The C math library has functions div(3) and relatives ldiv(3) and lldiv(3) that calculate division and modulus operations in one function. That is, instead of some code like:

int quot = a / b;
int rem = a % b;
// Do something with quot and rem

You could instead write:

div_t result = div(a, b);
// Do something with result.quot and result.rem

This might seem kind of useless, but maybe libc does something smart to make the div(3) function more optimized? For example, maybe it computes both the quotient and the remainder at once. It's a nice idea, but this isn't what actually happens. Here's the glibc implementation of div:

div_t div (int numer, int denom) {
  div_t result;
  result.quot = numer / denom;
  result.rem = numer % denom;
  return result;
}

So it turns out that div(3) is kind of useless, because it doesn't save anything over using the regular / and % operators, except perhaps being one line of code shorter. On x86 the div instruction calculates both the quotient and the remainder at once, so even though the implementation above looks like it does two divisions (one for / and the other for %), the compiler will actually just emit a single div instruction that does both operations.
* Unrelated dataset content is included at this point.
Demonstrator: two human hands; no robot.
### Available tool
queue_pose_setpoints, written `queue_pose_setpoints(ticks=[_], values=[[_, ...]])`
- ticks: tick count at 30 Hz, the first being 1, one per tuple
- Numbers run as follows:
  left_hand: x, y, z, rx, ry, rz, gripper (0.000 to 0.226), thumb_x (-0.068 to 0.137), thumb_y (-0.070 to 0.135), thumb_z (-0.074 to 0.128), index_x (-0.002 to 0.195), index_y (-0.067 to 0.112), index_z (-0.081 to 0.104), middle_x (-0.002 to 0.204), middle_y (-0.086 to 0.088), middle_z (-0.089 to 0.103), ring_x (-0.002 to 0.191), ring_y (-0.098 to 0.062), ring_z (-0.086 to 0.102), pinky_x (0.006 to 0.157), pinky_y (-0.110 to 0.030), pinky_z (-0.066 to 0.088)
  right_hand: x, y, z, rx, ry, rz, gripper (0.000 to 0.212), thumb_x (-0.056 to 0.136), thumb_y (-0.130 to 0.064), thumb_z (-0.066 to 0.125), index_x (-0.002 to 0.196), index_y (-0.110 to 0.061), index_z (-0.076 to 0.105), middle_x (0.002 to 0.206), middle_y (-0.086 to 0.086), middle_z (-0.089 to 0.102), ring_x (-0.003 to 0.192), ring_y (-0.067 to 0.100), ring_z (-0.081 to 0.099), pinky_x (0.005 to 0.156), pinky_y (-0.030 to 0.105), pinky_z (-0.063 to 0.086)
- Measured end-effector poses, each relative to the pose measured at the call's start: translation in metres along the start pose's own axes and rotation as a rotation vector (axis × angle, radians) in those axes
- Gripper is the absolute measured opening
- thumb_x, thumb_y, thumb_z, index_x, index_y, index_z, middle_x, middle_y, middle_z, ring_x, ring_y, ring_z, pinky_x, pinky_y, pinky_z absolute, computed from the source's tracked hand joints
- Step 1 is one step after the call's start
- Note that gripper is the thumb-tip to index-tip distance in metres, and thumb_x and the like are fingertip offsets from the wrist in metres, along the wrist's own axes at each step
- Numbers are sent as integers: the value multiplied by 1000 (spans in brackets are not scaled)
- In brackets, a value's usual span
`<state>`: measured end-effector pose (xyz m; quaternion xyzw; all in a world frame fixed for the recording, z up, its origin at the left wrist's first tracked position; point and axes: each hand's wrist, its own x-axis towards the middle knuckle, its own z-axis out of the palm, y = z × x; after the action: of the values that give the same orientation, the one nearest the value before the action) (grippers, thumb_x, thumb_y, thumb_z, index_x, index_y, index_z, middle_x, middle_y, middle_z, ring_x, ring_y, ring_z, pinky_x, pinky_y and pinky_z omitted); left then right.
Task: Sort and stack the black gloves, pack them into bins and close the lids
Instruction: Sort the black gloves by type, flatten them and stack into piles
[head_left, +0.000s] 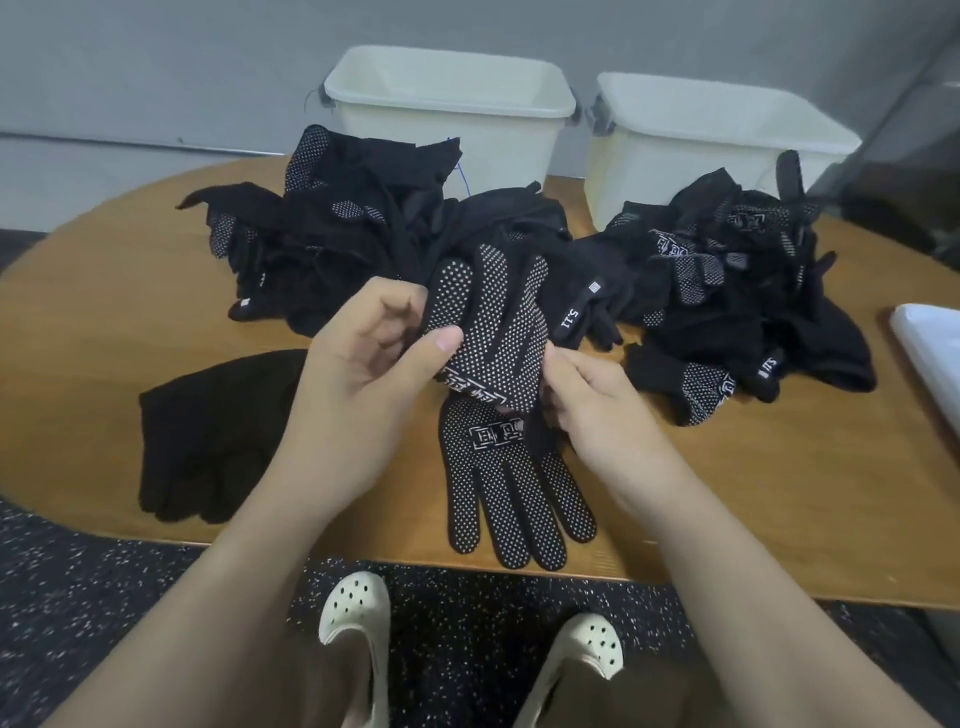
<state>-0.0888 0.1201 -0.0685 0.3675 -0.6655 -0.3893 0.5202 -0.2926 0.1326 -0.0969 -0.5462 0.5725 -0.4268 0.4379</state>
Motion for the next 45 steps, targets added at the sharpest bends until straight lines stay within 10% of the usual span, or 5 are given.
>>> queue_pose_setpoints(ticks=[4,14,19,23,45], values=[[-2,1,-1,-56,-10,-41,12,95,16,65,101,6,63,102,-10,74,94,-13,69,87,-24,54,4,-8,-4,216,-75,75,39,108,-29,50,111,6,68,115,18,74,113,41,66,107,61,47],[-3,-11,-14,-47,-4,-77,20,96,23,71,106,7,63,109,-15,73,107,-36,68,98,-59,53,2,-6,-5,55,-113,-62,8,95,-2,65,96,1,72,96,15,76,80,18,67,80,35,54],[-5,-10,-21,-143,-195,-149,28,92,26,71,114,9,66,118,-11,70,107,-19,66,93,-31,53,-6,-10,-12,89,24,-253,13,95,0,67,105,-3,75,105,16,76,103,37,69,94,50,56],[-5,-13,-17,-181,-316,-261,39,104,46,44,123,23,70,129,-11,68,127,-34,61,108,-68,41,-11,-7,-18,5,-15,-315,9,93,-2,71,95,-10,77,90,12,74,86,24,68,81,40,56],[-12,-4,8,525,-579,-160,67,83,35,84,141,43,53,108,50,48,108,25,42,87,3,29,-10,10,-15,-165,29,-192,24,97,-1,64,100,-23,73,89,5,72,85,21,69,79,36,56]])
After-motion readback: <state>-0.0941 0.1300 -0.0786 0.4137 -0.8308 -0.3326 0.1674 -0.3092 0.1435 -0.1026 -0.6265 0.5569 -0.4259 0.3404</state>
When I was playing with this Clang actually generated two branches, each doing one div, and only one of which is taken; but that's basically the same thing.

In fact, things are even worse if the division is by a constant. It's well known that integer division where the denominator is a constant known at compile-time can be implemented using multiply/shift/add operations instead of using a bona fide div instruction. This means that if you use div(3) where the denominator is a constant, the compiler will needlessly implement the division using an actual div instruction on x86, rather than the multiply/shift trick.

Here's a simplified example showing the problem (Godbolt link). The goal here is to take a 64-bit hash of a string and turn it into a string short code with len characters:

#include <array>
#include <cmath>
#include <string>

#define USE_DIV 0

std::string Shorten(uint64_t hash, size_t len) {
  constexpr std::array<char, 26> letters{
      'a', 'b', 'c', 'd', 'e', 'f', 'g', 'h', 'i', 'j', 'k', 'l', 'm',
      'n', 'o', 'p', 'q', 'r', 's', 't', 'u', 'v', 'w', 'x', 'y', 'z'};

  std::string s;
  s.reserve(len);
  for (size_t i = 0; i < len; i++) {
#if USE_DIV
    auto result = std::lldiv(hash, letters.size());
    s.push_back(result.rem);
    hash = result.quot;
#else
    s.push_back(letters[hash % letters.size()]);
    hash /= letters.size();
#endif
  }
  return s;
}

The .size() method on a std::array is constexpr, so the compiler will replace letters.size() with the integer literal 26. When we have #define USE_DIV 0 then the compiler will recognize that the division and modulus operations are by the same constant value, and will implement both operations using a single instance of the shift/multiply trick. If you instead change the code to #define USE_DIV 1 then the compiler will instead use an actual function call to div(3), which will then use the (expensive) x86 div instruction.